North Carolina Court Adopts Pro Rata Allocation and Rejects Any Excess Policy Defense Obligation

March 21, 2016 | Insurance Coverage

A North Carolina state court, deciding issues of first impression under North Carolina law, has ruled that a pro rata time-on-the-risk allocation method applied to coverage claims for defense and indemnity costs in connection with numerous underlying benzene-related disease claims and asbestos claims.

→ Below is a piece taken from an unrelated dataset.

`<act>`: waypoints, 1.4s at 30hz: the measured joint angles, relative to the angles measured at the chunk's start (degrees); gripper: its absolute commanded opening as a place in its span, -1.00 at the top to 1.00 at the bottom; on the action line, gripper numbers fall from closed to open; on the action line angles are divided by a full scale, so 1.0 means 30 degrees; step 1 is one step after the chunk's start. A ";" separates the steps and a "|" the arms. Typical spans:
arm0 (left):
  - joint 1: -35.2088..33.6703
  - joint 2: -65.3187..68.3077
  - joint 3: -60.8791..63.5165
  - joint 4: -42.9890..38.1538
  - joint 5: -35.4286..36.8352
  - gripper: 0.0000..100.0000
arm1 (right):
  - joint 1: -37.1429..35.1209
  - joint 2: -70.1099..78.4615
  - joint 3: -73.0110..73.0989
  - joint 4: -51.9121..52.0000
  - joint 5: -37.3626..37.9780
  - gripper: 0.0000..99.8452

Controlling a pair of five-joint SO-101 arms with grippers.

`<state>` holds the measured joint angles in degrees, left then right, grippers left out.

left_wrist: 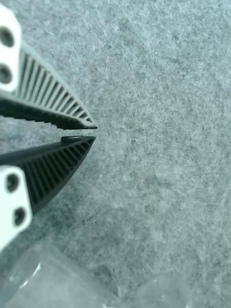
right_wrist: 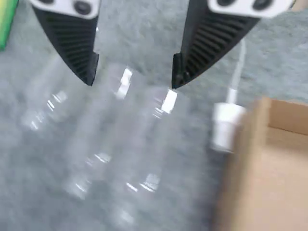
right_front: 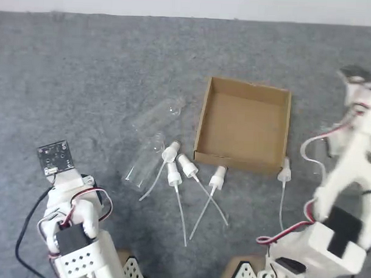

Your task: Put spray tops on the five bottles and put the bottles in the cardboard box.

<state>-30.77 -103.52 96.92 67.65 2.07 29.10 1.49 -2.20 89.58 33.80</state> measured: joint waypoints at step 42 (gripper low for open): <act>0.1114 0.0000 -0.3516 -0.0205 -0.9524 0.81 | 0.5538 0.7502 0.1788 -0.8264 0.5128 0.99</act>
<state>-27.43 -103.52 86.37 67.03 -26.51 45.71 24.00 3.16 64.79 49.19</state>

The court held that the “pro rata allocation most reasonably interprets the policy language in the subject policies, requiring that sums paid by an insurer apply to those injuries occurring during that insurer’s policy period.”  It added that, “[i]mplicit in this determination,” was that the policyholder was “responsible for its pro rata share of defense and indemnity costs where there has been settled, insolvent or lost policies, as well as periods where [the policyholder] was uninsured, underinsured or self-insured.”

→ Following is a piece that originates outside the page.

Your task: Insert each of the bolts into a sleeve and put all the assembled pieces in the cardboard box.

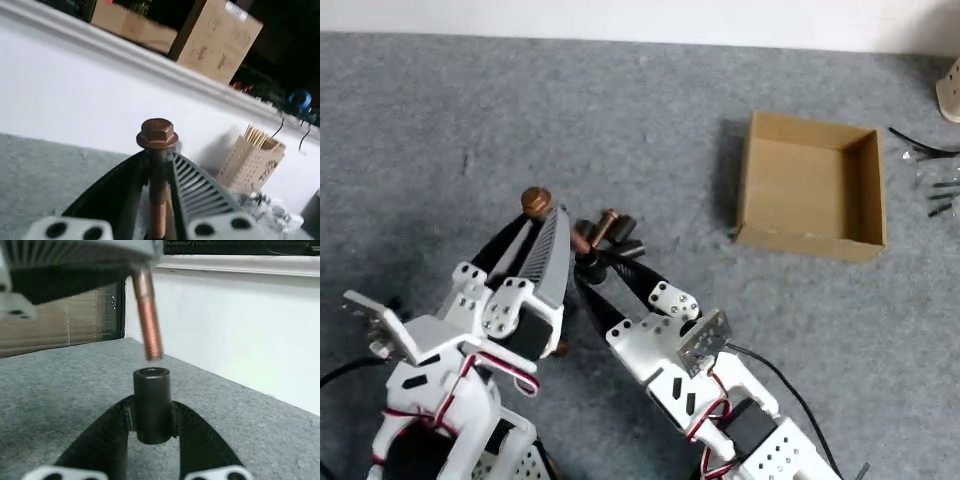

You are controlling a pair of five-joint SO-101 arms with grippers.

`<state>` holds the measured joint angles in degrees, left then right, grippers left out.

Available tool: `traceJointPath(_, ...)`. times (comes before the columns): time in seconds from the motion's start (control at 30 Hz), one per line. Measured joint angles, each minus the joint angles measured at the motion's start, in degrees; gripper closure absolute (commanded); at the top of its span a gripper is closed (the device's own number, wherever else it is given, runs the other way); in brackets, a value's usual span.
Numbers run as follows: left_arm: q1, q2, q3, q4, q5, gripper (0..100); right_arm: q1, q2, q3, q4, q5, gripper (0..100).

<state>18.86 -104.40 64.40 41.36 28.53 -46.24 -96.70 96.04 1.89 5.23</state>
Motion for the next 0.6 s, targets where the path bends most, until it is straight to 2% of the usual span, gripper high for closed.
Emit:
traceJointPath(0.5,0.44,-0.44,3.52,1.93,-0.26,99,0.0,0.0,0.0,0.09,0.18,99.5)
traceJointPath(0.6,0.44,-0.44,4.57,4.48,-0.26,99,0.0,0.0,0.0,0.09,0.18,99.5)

In addition, the court ruled on a condition in three excess liability insurance policies that provided:

Loss expenses and legal expenses, including court costs and interest, if any, which may be incurred by the Insured with the consent of the Company in the adjustment or defense of claims, suits or proceedings shall be borne by the Company and the Insured in the proportion that each party’s share of loss bears to the total amount of said loss.

The court held that, pursuant to this policy language, the insurer was entitled to a declaration that it had no past, present, or future obligation to pay or reimburse defense costs under its excess policies that had been incurred without its consent.

The case is Radiator Specialty Co. v. Fireman’s Fund Ins. Co., No. 13 CVS 2271 (N.C. Super. Ct.  Jan. 28, 2016). Michael Kotula and Robert Maloney of Rivkin Radler represented Fireman’s Fund Insurance Company in this case.